Photo credit: From the book "Dia:Beacon" by Lynne Cooke and Michael Govan (Dia Art Foundation, 2003)
David Droese
Partner, Droese Raney Architecture“It’s at the Dia:Beacon museum in Beacon, New York, in the gallery that is dedicated to the Michael Heizer piece titled North, East, South, West, 1967/2002. The honesty and purity of the original structure — which was once a Nabisco box-printing factory — combined with all-natural light, is a fitting setting for Heizer’s negative-form sculpture. It has so much meaning, yet it is so pure, and so simple — which is why I find the space to be so poignant. On my last visit to Dia:Beacon, I had the chance to lie on the floor and look into the buried forms. The experience made my entire trip!”
Photo credit: Carla De Benedetti, from the book "Living Well: The New York Times Book of Design and Decoration," edited by Carrie Donovan (Times Books, 1981)

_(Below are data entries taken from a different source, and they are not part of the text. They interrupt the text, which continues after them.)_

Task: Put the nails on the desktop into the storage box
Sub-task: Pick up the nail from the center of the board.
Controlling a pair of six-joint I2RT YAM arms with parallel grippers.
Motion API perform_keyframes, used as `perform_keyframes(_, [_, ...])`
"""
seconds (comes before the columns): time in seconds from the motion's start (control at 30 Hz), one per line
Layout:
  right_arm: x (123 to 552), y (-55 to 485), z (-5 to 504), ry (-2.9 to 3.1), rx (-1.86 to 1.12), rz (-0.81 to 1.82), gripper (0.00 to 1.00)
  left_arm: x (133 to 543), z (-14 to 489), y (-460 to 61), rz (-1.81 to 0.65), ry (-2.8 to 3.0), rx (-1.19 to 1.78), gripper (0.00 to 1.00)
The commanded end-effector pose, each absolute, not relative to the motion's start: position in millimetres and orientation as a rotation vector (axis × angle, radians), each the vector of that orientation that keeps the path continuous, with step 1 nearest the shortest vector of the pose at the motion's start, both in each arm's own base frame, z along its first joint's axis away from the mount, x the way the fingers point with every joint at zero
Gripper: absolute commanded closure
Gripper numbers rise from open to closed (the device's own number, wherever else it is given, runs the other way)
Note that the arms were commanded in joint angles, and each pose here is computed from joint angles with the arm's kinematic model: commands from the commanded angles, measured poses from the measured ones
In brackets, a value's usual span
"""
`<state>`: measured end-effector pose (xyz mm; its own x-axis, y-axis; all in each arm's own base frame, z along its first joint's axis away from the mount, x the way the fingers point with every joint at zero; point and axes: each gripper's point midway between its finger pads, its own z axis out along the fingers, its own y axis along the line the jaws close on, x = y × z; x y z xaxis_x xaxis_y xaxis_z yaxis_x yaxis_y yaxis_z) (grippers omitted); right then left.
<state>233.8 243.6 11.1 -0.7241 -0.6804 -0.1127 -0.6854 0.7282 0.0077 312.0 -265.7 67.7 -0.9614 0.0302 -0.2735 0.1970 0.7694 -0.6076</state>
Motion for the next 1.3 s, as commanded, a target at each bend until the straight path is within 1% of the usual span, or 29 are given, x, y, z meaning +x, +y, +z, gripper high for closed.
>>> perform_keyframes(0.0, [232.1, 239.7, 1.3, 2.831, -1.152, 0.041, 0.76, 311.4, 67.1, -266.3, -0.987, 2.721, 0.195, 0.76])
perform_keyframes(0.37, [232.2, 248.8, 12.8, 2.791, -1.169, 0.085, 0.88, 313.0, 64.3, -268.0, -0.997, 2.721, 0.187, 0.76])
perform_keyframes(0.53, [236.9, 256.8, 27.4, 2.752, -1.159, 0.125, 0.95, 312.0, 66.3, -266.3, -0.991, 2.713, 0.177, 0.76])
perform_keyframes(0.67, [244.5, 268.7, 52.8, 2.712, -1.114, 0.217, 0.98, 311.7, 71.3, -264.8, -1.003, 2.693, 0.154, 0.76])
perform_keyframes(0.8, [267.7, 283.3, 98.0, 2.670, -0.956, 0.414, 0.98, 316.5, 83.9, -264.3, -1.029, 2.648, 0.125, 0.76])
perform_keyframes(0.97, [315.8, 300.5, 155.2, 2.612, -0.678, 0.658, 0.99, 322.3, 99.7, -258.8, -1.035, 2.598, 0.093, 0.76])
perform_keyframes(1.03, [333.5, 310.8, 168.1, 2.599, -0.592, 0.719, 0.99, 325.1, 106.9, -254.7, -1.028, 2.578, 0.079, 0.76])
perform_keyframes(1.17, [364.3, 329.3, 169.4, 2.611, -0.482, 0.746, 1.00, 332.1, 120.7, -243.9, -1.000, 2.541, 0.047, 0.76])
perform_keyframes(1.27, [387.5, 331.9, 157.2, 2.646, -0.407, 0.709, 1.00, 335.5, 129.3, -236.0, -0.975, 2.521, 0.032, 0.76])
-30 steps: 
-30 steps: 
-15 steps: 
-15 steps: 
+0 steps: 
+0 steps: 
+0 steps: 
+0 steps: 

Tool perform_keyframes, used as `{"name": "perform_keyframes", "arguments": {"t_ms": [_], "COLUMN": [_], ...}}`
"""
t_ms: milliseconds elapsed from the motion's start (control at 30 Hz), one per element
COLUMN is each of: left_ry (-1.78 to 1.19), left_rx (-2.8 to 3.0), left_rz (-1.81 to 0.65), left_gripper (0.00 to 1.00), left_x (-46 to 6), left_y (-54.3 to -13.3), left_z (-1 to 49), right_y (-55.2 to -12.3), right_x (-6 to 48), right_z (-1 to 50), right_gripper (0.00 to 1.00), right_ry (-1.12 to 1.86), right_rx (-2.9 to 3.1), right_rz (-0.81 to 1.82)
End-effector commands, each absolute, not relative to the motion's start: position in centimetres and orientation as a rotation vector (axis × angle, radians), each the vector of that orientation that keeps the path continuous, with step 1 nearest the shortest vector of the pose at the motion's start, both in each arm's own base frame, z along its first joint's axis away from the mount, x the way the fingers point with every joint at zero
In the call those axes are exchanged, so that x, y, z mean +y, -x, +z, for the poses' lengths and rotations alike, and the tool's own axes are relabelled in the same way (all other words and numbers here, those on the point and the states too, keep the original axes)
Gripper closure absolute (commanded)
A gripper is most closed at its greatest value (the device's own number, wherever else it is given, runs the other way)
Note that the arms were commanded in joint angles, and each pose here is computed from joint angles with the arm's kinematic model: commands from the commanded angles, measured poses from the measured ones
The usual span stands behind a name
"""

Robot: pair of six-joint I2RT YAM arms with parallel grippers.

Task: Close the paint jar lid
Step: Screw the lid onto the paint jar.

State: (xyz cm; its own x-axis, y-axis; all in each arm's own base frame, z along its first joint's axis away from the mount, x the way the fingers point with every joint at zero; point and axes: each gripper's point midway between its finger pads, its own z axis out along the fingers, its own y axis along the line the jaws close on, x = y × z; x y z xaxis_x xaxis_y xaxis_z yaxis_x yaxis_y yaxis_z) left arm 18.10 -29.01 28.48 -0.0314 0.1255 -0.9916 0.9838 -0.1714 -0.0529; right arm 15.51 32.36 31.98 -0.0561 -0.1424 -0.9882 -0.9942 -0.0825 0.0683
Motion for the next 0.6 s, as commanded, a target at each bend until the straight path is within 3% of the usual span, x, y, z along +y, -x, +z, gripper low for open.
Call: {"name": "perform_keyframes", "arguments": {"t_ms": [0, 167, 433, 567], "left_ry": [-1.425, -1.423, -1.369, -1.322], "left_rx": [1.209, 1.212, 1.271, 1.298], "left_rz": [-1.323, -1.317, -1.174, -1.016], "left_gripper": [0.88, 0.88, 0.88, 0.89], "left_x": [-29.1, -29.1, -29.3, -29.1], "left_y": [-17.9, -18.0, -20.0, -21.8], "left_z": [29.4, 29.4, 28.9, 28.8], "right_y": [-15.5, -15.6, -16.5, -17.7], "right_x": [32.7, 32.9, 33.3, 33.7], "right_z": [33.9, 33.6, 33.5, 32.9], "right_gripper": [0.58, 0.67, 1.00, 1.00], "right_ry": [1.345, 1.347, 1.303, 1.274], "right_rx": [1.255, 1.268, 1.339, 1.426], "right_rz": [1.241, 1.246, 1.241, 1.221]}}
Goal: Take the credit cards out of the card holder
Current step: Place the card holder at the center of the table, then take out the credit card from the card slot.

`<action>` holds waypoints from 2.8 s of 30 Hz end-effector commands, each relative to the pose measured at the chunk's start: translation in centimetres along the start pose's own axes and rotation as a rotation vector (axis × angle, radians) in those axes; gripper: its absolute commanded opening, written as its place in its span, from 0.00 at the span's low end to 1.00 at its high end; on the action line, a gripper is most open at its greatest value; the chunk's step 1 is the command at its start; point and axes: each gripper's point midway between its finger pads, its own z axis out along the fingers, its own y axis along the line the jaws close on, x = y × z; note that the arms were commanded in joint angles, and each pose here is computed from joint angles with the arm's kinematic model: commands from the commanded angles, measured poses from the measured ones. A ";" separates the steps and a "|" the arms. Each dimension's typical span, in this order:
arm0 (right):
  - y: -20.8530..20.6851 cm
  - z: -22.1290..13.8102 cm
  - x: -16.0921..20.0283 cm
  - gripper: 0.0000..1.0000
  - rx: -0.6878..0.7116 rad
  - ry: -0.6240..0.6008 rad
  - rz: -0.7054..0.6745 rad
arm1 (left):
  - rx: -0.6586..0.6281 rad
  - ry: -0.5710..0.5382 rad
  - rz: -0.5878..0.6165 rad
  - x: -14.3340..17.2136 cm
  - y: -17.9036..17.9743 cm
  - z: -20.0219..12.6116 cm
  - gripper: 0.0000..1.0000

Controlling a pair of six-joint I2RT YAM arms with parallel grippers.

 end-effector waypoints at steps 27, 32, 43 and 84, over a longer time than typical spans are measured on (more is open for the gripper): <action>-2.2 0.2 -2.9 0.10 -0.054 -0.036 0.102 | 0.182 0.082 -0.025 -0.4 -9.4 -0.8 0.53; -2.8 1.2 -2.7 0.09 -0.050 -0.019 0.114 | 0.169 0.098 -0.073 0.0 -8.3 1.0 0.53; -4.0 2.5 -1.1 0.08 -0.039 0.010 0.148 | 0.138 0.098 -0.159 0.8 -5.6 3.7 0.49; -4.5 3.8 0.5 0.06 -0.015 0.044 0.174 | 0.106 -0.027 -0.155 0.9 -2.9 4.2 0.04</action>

… and one of our ownRob BrinkleyCo-editor/home design editor, PaperCity
“I think about this space all the time. It’s in a palace in northern Italy. It is the chicest, most perfectly balanced blend of old and new, ever. Those Breuer chairs under that chandelier? That steel bookcase against that frescoed wall? This is my idea of high-and-low. It was decorated in 1977 by the architect Eleonore Peduzzi Riva, and it is exactly what I would do if I had a 16th-century villa — which I don’t. But still."